Why isnt vaping ever straight foward. 
Please help.

Reactions: Like 2


----------



## Raindance (2/12/18)

Armed said:


> Hi guys.
> Advice needed please. I am currently vaping @ 33-40w , using coils that are around 0.3 ohms. i have the Smok AL85 with a wasp nano rda.(for now)
> I use the LG18650 choc . They last half a day. I want to buy some spares.
> Are the Samsung 25R 18650 are a good option for this mod? Im going to keep it as a backup.
> ...


I am afraid I can not give you a straight forward answer on this one either.

The higher capacity of a high mAh volume low CDR battery may be lost overcoming the internal resistance and the lower mAh cell may in fact present you with more useable power at the end of the day.

The energy used to heat up the cell (Why the CDR rating is lower cos it heats up faster) of a low CDR high mAh cell is lost and never gets to the coil.
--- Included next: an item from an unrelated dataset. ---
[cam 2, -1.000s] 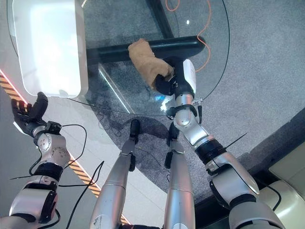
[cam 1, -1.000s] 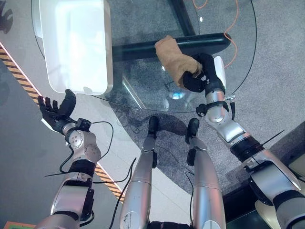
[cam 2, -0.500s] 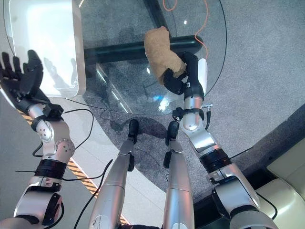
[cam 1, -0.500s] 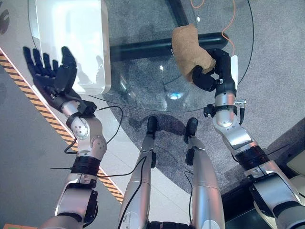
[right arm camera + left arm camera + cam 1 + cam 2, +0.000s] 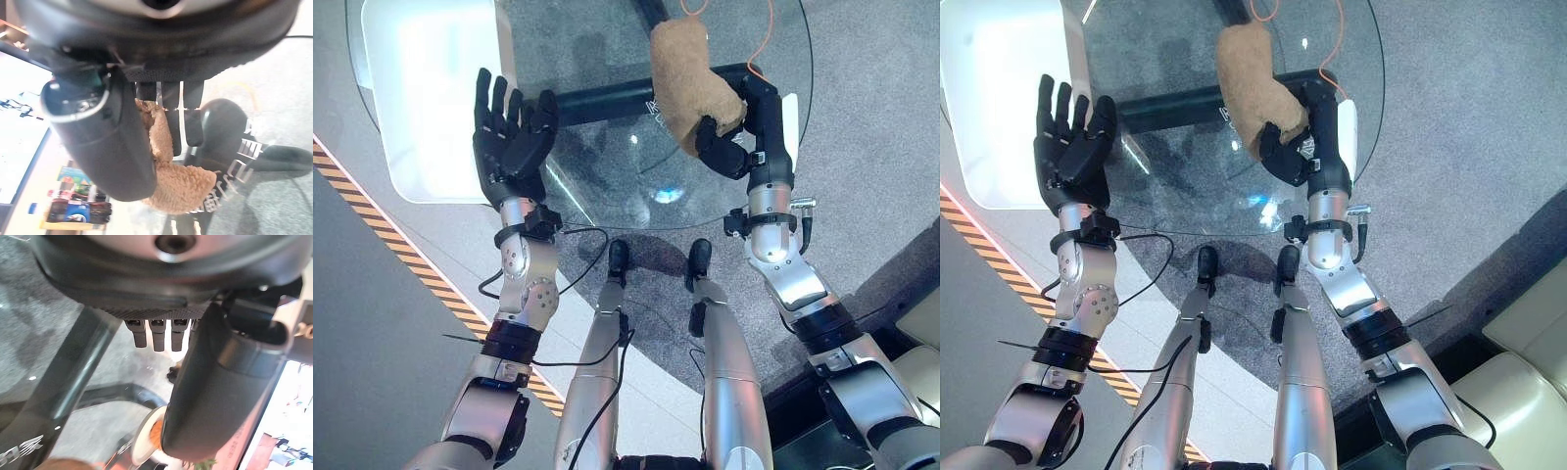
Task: Wipe the table with a cloth and put it in the basket.
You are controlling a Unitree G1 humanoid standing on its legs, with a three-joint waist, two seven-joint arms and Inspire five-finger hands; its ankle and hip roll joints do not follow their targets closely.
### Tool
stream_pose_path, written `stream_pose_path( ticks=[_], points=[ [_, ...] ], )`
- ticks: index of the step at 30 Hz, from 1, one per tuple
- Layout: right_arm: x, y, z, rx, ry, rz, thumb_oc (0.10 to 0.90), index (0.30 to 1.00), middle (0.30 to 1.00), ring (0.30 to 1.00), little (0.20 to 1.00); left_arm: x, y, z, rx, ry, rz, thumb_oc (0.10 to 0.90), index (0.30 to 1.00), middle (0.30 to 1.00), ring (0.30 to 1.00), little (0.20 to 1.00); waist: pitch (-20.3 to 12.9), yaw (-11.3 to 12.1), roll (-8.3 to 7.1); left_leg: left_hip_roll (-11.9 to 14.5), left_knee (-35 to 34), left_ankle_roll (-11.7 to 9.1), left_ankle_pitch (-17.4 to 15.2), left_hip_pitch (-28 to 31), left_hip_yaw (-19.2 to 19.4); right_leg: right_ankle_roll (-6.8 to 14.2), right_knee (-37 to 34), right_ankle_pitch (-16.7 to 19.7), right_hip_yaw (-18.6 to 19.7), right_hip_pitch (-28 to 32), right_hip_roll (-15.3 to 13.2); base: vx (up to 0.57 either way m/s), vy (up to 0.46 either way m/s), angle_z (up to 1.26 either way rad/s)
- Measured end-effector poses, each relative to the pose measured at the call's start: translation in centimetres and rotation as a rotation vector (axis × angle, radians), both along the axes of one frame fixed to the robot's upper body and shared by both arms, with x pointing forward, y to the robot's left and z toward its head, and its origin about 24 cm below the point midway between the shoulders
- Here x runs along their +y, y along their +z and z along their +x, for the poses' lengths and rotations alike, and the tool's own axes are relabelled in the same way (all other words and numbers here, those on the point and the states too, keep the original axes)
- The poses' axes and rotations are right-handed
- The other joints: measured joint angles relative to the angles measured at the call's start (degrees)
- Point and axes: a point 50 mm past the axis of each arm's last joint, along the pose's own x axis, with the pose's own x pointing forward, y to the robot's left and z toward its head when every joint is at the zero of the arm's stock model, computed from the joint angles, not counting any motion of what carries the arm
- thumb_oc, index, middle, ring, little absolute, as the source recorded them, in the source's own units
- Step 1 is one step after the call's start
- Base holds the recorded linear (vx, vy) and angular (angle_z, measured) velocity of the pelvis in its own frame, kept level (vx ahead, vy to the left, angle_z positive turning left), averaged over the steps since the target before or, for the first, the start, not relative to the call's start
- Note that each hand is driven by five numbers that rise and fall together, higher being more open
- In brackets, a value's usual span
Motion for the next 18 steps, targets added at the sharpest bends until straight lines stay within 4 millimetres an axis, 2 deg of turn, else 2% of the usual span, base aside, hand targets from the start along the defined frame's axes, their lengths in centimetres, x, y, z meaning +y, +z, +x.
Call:
stream_pose_path(
  ticks=[18],
  points=[
    [0.8, 0.6, -0.3, -0.027, 0.048, -0.023, 0.1, 0.3, 0.3, 0.3, 0.2, -2.4, 2.0, 1.2, 0.006, -0.21, -0.058, 0.8, 0.9, 0.9, 0.9, 0.9, 0.0, -0.5, -0.04, 0.0, -0.1, 0.2, -0.1, 0.5, 1.1, 0.3, -0.1, 0.3, 1.1, 0.0, 0.1, 0.0, -0.002, -0.01]
  ],
)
I speculate that this is true if running the cell at high Amp draw and would not be the case vaping at low Watt's. Seeing you are using regulated devices, I have no idea what the amp draw would be because what happens at the coil is totally different from what happens on the battery side of the PC board.

33 to 40 W is not all that high on a regulated mod so if you intend keeping it there the Sanyo should serve you well. However the Efest does give larger range of use should you go bossies and start klapping it with serious builds.
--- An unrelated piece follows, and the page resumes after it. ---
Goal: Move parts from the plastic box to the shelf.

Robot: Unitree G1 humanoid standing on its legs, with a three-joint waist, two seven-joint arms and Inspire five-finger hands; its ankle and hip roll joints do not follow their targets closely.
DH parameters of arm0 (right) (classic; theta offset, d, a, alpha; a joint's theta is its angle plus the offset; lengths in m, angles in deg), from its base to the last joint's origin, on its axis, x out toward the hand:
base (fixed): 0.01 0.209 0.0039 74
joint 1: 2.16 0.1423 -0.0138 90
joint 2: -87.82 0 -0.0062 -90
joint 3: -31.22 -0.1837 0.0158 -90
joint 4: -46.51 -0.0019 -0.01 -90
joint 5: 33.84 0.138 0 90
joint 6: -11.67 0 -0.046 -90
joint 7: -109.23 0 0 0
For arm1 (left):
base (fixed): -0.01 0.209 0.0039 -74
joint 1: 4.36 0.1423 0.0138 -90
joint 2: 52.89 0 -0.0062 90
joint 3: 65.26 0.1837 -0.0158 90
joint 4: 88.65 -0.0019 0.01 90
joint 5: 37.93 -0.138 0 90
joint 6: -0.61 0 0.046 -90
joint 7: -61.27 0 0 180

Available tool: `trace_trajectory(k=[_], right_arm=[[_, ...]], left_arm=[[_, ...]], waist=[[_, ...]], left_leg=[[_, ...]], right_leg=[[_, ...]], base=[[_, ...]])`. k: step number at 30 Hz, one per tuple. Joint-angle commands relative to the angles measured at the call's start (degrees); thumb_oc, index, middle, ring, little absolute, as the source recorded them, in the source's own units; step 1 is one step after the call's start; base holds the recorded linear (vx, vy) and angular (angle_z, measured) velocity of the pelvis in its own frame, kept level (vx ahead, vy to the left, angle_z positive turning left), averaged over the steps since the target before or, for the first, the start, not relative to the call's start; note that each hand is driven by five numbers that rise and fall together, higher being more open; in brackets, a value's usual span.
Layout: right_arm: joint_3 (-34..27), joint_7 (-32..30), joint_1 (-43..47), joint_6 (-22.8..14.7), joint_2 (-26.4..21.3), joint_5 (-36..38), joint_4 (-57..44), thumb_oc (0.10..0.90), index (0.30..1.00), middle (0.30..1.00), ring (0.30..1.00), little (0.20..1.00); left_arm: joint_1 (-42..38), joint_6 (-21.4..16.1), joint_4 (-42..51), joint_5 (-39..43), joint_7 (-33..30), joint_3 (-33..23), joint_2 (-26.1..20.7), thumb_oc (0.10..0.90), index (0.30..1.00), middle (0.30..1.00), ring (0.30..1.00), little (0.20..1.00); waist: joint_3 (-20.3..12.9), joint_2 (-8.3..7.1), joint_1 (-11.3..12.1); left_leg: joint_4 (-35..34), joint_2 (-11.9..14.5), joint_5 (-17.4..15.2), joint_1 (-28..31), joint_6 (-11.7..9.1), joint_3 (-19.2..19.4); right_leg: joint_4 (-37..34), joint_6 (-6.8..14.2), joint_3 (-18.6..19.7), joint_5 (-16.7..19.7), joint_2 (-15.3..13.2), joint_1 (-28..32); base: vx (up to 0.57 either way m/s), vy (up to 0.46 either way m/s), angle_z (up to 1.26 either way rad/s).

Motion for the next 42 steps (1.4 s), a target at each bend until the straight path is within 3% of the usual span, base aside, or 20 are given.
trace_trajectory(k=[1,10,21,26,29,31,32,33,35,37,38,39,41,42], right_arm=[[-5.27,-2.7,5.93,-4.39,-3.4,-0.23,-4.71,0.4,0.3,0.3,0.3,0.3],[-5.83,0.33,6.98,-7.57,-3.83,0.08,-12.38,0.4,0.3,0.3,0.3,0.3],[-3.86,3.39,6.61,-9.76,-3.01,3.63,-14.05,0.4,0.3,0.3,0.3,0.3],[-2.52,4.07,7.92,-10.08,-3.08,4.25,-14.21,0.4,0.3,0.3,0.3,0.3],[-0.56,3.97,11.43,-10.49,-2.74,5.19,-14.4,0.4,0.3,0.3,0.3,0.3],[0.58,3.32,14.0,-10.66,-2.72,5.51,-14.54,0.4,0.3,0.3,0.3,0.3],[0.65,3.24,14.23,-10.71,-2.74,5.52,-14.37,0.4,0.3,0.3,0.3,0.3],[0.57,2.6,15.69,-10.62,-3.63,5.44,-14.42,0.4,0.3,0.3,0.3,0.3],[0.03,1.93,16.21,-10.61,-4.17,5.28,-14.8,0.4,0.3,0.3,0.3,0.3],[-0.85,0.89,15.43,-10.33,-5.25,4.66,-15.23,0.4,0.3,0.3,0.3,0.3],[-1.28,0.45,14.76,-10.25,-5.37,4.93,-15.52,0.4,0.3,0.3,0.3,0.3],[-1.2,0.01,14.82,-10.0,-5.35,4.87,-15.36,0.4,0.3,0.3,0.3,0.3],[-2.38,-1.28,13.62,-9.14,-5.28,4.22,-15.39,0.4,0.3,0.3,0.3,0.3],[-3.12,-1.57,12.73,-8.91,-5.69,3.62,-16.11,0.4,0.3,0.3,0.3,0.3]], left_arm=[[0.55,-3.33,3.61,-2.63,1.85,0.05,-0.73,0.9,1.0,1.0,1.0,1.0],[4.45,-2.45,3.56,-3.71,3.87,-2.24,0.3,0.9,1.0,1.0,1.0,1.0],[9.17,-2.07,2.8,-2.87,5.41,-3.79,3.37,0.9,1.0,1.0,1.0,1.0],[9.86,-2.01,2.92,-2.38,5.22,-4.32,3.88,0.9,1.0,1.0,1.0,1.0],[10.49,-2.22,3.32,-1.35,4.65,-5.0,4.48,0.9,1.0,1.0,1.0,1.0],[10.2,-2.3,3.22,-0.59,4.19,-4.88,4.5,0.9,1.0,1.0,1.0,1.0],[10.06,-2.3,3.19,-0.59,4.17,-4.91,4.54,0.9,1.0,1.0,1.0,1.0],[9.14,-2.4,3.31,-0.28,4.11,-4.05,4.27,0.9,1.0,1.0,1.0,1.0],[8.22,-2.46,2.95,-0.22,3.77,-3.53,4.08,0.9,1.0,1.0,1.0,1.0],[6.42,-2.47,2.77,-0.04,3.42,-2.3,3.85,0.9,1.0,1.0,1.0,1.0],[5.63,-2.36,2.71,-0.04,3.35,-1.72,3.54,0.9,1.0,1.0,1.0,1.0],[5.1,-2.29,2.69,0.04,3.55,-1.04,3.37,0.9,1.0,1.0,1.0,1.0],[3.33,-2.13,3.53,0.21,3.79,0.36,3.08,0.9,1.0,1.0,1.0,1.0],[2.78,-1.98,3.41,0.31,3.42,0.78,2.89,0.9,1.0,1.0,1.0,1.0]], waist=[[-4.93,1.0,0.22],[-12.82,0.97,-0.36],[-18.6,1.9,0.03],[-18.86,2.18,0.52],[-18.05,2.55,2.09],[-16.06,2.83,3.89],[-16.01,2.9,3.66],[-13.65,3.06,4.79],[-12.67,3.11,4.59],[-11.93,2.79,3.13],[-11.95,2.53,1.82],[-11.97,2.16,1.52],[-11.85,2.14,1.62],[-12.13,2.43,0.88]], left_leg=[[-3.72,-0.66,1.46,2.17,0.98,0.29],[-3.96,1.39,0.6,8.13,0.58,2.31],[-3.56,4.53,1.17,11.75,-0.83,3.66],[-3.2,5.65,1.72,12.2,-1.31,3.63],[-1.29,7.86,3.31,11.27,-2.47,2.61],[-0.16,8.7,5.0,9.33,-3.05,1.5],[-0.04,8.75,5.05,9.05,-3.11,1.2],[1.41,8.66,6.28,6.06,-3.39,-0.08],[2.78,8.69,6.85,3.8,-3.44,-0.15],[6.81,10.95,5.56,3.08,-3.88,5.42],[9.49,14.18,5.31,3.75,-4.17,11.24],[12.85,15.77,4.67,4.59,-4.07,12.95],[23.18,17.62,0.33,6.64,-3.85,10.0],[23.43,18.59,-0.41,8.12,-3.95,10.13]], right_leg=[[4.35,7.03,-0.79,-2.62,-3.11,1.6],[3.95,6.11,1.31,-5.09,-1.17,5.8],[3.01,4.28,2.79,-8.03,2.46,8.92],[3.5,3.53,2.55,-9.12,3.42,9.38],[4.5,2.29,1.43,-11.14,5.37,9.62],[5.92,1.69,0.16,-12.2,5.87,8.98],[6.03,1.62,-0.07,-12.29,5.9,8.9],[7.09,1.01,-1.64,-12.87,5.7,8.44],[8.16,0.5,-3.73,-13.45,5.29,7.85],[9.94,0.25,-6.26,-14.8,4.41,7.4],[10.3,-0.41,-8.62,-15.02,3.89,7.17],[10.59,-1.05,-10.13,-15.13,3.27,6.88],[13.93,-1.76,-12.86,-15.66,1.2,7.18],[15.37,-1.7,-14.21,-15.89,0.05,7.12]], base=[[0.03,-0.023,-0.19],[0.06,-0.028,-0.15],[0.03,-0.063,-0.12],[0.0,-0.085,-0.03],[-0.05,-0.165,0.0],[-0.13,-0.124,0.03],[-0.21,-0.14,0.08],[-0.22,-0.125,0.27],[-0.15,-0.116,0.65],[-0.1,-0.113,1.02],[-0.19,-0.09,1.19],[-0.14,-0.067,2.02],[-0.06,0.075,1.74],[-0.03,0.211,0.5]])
Hopes this helps a bit at least.

Regards

Reactions: Thanks 1


----------



## Cynarius (2/12/18)

Take a look at this video from mooch he explains it all very nicely.

Reactions: Like 4 | Thanks 1


----------



## Cynarius (2/12/18)

At the end of the day it all comes down to you and how you vape to decide on which battery is correct for you.

Reactions: Agree 2 | Winner 1 | Thanks 1


----------



## Armed (2/12/18)

Thanks so much guys.


----------



## Armed (3/12/18)

Cynarius said:


> Take a look at this video from mooch he explains it all very nicely.



Thanks. This is so much easier


----------



## Armed (3/12/18)

Ok so I worked out @40w using volt of 3.2 / .8 (to be safer) it's 15.625A
My question is, if I use a 15A Sanyo what will happen?


----------



## Armed (3/12/18)

Is it dangerous if I'm taking e.g. 17-19A from a 15A battery?


----------



## Silver (3/12/18)

Armed said:


> Is it dangerous if I'm taking e.g. 17-19A from a 15A battery?



Yes its not recommended

While it may work fine for some vaping here and there and the battery may get warm, the problem is that if your mod gets stuck in your pocket in an autofiring position and fires like that for long enough above its CDR (continuous discharge rating) then there could be problems such as battery venting.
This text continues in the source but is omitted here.